We used Poetry for dependency management. To run the code in this repository, download Poetry and install the dependencies using the command:

poetry install

Then, you can either start a shell in this virtual environment using:

poetry shell

Or, you can run single commands in the virtual environment using:

poetry run python3 script.py

Data

We ran three different experiments, for which we collected the datasets from two different sources.

  1. To perform an analysis of universities worldwide, we used the CSRankings dataset.
  2. To perform an analysis of Dutch and German universities, as well as Dutch municipalities, we scraped the URLs from Wikipedia.

The data collection is contained within the data directory.

CSRankings

CSRankings offers a database of researchers and publications from Computer Science institutions all around the world. To obtain a list of URLs for universities worldwide, we found all homepages of researchers contained in the CSRankings database, and kept only those that refer to a university domain. In more detail, we performed the following steps:

  1. We downloaded a full list of researchers, alongside their affiliation and the URL of their homepage, from the CSRankings GitHub repository.

  2. For each researcher, we took their homepage, and decided whether this homepage is hosted on a university website. To do so, we used some heuristics (e.g. whether the domain ends with .edu, or whether it contains the academic suffix *.ac.*). For cases that could not be decided automatically, we manually confirmed whether the domain belongs to an academic institution.

  3. We kept all the domains of homepages that were hosted on an academic institution, assuming that the university's homepage is hosted at the root of that domain.

    For instance, if we have the homepage https://cs.ru.nl/~johndoe/, we add https://ru.nl to the list of university websites.

This procedure is contained in the script data/csrankings.py. To generate the CSRankings dataset, we used the following command:

python3 data/csrankings.py data/csrankings_raw.csv data/csrankings.csv

Wikipedia

For Dutch universities, German universities and Dutch municipalities, we created a set of custom scrapers that:

  1. Retrieve a list of Wikipedia entries from the corresponding Wikipedia article (Dutch universities, German universities and Dutch municipalities)
  2. For each Wikipedia entry, retrieves the corresponding article and extracts the URL.
  3. If we cannot automatically extract the URL (e.g. if a municipality has no Wikipedia article), we manually enter it.

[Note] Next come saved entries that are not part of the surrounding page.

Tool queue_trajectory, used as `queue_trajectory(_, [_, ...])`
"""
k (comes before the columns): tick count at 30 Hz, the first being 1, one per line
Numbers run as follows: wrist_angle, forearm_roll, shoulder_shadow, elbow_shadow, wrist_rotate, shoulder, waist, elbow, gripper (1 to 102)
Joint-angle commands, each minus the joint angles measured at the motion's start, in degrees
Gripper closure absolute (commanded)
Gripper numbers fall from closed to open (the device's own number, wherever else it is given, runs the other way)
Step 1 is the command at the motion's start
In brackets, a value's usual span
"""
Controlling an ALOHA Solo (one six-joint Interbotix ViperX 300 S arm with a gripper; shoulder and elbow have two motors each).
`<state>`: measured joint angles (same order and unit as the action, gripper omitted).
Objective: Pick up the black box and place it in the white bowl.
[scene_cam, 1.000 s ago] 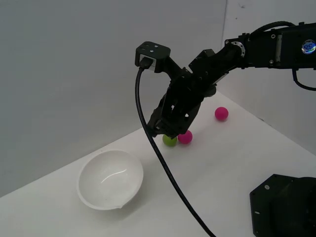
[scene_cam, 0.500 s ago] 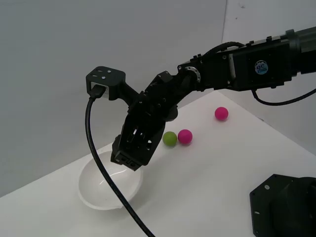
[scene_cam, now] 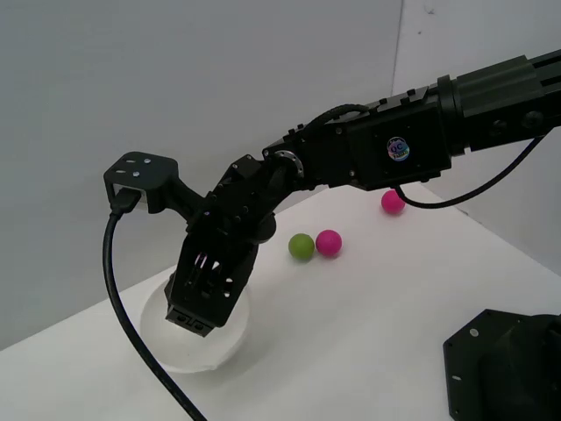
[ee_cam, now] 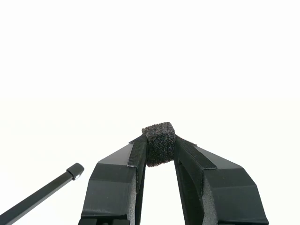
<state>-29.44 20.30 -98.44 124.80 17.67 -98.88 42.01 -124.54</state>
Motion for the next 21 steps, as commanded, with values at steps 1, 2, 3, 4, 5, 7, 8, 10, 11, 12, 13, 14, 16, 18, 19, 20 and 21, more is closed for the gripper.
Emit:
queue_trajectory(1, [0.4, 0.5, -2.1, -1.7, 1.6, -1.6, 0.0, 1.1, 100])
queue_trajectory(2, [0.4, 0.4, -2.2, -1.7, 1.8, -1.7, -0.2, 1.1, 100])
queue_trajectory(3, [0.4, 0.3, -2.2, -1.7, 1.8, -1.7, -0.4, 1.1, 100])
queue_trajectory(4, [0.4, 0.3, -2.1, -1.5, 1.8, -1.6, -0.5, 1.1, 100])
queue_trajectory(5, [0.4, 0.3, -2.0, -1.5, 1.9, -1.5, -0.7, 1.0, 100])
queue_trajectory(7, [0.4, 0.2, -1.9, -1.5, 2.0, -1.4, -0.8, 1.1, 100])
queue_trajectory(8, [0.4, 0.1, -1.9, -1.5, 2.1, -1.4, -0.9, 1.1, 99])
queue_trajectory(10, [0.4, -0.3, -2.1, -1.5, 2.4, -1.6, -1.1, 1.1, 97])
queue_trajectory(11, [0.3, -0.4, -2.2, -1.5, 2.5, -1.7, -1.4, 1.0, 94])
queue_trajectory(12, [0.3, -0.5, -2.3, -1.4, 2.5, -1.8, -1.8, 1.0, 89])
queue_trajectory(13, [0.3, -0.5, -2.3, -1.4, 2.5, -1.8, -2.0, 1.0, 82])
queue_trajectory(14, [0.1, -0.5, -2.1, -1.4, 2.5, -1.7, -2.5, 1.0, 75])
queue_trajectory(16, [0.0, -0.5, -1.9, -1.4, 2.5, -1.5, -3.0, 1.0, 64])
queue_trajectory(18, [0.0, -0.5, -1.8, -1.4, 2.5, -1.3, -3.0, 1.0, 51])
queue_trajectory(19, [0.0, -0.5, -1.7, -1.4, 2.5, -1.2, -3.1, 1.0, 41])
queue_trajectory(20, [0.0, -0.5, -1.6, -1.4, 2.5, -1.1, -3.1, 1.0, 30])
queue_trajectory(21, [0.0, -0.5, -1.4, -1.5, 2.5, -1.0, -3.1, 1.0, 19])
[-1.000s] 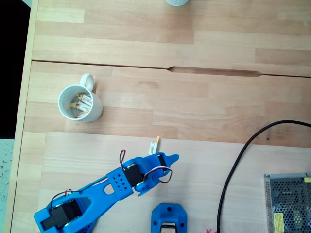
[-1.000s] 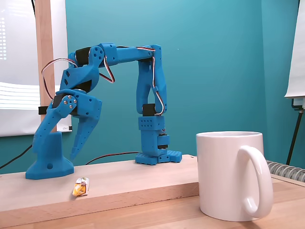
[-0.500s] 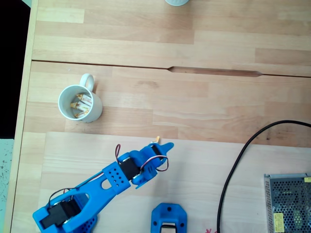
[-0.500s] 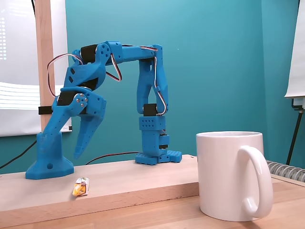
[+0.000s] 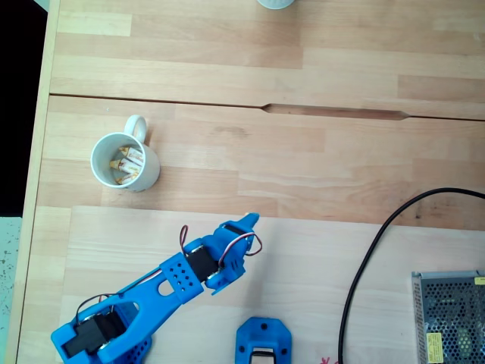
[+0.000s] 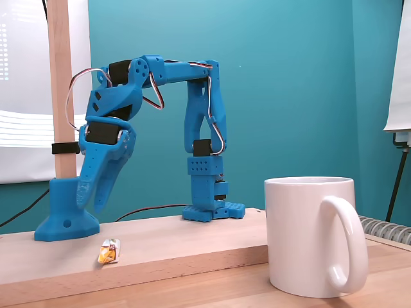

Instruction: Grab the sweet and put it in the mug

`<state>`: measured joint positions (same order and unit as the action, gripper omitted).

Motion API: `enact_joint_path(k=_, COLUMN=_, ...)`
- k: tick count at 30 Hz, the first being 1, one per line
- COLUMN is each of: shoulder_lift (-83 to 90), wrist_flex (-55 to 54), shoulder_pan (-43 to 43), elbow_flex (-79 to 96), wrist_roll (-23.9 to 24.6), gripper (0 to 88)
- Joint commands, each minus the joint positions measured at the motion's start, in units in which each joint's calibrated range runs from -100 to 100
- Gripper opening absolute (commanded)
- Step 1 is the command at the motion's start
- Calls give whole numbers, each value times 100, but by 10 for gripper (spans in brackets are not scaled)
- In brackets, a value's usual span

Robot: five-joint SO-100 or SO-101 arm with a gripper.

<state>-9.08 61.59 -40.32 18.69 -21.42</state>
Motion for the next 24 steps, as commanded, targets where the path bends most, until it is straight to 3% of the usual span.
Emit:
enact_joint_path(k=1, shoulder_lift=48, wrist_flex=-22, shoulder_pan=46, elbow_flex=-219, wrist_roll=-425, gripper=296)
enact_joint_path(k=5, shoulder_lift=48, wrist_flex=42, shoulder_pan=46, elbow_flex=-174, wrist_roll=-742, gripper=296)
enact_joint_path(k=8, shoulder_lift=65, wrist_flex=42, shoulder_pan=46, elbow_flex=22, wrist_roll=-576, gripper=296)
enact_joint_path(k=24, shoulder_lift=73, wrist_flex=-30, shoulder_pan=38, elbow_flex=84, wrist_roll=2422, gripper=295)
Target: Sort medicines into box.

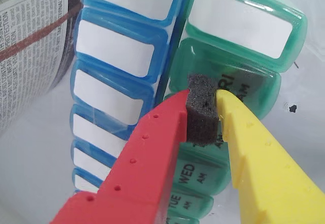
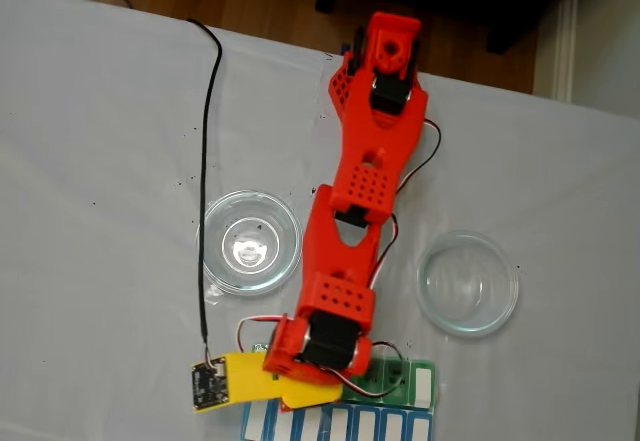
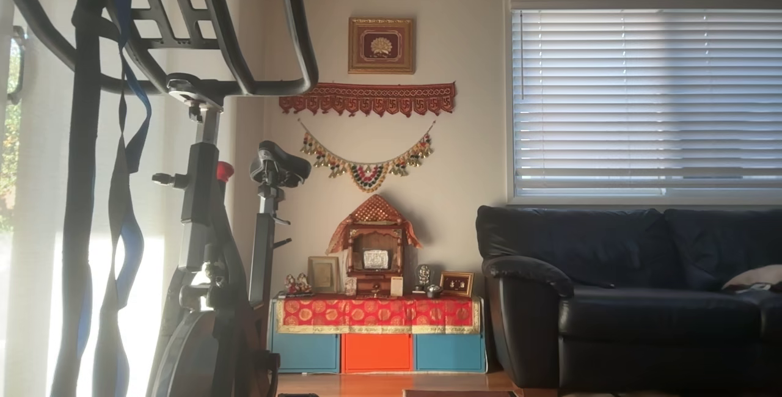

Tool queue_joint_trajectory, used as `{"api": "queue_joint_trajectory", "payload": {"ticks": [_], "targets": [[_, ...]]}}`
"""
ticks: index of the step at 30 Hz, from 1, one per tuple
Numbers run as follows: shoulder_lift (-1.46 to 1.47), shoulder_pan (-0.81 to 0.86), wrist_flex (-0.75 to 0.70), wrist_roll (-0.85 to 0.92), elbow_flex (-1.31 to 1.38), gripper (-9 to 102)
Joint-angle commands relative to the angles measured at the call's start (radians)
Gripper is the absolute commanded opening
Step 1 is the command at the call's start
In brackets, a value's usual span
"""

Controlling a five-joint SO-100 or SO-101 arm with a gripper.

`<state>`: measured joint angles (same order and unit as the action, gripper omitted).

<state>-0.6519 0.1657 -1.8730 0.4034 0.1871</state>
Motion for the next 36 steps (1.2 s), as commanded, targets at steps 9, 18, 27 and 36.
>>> {"api": "queue_joint_trajectory", "payload": {"ticks": [9,18,27,36], "targets": [[-0.293,-0.005,-0.034,0.077,-0.324,1],[-0.356,-0.028,-0.031,0.071,-0.451,1],[-0.670,-0.012,-0.032,0.028,-0.563,1],[-1.436,-0.091,0.390,0.025,-1.397,1]]}}
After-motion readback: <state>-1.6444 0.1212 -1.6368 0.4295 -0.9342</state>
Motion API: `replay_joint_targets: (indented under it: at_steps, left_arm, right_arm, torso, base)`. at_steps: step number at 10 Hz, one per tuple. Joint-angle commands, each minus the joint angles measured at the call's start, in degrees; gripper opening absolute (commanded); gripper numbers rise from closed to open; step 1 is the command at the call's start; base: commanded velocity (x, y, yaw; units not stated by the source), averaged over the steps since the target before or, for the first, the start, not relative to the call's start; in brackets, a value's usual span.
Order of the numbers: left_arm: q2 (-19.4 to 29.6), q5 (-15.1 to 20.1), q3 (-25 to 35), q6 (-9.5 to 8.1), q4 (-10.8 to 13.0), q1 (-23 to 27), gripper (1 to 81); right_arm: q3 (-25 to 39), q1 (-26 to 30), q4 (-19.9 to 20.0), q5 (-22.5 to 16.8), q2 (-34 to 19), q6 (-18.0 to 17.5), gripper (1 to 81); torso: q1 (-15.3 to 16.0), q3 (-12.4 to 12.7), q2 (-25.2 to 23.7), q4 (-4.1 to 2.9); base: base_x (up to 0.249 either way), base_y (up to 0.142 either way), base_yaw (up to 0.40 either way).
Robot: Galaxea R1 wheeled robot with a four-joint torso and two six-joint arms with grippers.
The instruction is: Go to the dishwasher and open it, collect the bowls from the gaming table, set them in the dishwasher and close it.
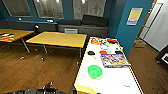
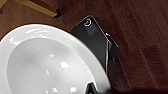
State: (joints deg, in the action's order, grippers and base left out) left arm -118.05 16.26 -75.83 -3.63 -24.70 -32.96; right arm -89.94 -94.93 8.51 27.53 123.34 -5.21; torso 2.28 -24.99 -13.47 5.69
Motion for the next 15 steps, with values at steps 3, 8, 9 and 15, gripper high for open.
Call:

To scrape all URLs from Wikipedia, we used the following command:

python3 data/wikipedia.py data/wikipedia.csv

Crawlers

Given a list of URLs from the datasets described above, we'd like to be able to determine which analytics methods are used on each domain. To do so, we used two different analysis methods: a static analysis and a dynamic analysis.

Static analysis

The static analysis is done using a simple crawler. For each URL in the input, we retrieve the corresponding webpage, and find scripts that indicate that an analysis method is being used. For instance, we look for scripts with the URL googletagmanager.com to find Google Analytics, and we look for the _mtm variable to detect Matomo scripts. This simple, static crawler is defined in the crawl.py script. To crawl the Wikipedia dataset, we used the following command:

python3 crawl.py data/wikipedia.csv output/crawl_output_wikipedia.csv

Dynamic analysis

The static analysis suffered from an inability to handle webpages that were generated dynamically using JavaScript. This includes Single Page Applications using ReactJS or AngularJS, but also pages in which the analytics script is only loaded after a popup was shown or accepted. To improve the accuracy of our analysis, we also used a dynamic crawler in the form of the DuckDuckGo Tracker Radar Collector.

The Tracker Radar Collector is a browser-based crawler, which supports the execution of scripts and other dynamic page content. It is meant to capture third party requests, which is ideal for our use case. To use it for our purposes, we simply ran the collector on our list of URLs, and for each page we obtained a list of outgoing requests. Please refer to the Tracker Radar Collector repository for information on how to run it.

We could parse the collector's output (in the tracker_crawl_data directory) and join the results to our existing Wikipedia dataset, using the parse_tracker_data.py script, with the following command:

python3 parse_tracker_data.py data/wikipedia.csv tracker_crawl_data output/crawl_output_tracker.csv

Analysis

To analyse the results and generate the correct figures for our blogpost, we used the analyse_results.py script.

python3 analyse_results.py